Bathurst looked at her with eyes of blazing vindictiveness. "If you
are not going to be married, you won't need a trousseau," she said
grimly. "These things are quite unfit for a girl in your station. For
Lady Studley they would of course have been suitable, but not for such as
you."
She turned back to the open trunk with the words, and began to sweep
together every article of clothing it contained. Dinah watched her in
horror-stricken silence. She remembered with odd irrelevance how once in
her childhood for some petty offence her mother had burnt a favourite
doll, and then had whipped her soundly for crying over her loss.
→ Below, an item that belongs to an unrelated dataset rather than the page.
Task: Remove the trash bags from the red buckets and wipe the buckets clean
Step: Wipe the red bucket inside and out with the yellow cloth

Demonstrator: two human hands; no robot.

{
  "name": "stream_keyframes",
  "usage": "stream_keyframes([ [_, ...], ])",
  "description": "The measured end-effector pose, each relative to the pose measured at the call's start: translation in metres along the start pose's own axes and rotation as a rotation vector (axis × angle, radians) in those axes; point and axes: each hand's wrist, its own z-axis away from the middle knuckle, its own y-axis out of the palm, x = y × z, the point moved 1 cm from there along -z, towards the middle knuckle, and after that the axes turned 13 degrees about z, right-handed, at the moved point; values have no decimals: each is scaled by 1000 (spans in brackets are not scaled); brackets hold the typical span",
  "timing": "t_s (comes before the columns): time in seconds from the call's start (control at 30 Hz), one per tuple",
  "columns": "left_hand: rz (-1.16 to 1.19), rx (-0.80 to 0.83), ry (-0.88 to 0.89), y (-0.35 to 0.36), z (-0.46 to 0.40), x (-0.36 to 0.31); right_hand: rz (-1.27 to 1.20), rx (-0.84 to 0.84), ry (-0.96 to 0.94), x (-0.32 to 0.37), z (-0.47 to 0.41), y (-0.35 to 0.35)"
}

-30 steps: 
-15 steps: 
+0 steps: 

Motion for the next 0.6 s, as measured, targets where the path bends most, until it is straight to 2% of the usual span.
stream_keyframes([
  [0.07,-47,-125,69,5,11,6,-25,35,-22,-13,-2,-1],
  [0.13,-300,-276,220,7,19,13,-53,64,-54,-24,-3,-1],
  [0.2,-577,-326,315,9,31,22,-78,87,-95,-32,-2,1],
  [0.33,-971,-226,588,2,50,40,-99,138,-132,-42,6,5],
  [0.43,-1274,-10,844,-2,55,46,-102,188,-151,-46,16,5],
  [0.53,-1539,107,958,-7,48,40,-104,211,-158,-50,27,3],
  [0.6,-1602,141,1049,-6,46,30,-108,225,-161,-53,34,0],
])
She did not cry now. Her tears seemed frozen. She did not feel as if she
could ever cry again. The cold that enwrapped her was beginning to reach
her heart. She thought she was getting past all feeling.
So in mute despair she watched the sacrifice of all that Isabel's loving
care had provided. So much thought had been spent upon the delicate
finery. They had discussed and settled each dainty garment together. She
had revelled in the thought of all the good things which she was to
wear--she who had never worn anything that was beautiful before. And
now--and now--they shrivelled in the roaring flame and dropped into grey
ash in the fender.
It was over at last. Only the wedding-dress remained. But as Mrs.
Bathurst laid merciless hands upon this also, Dinah uttered a bitter cry.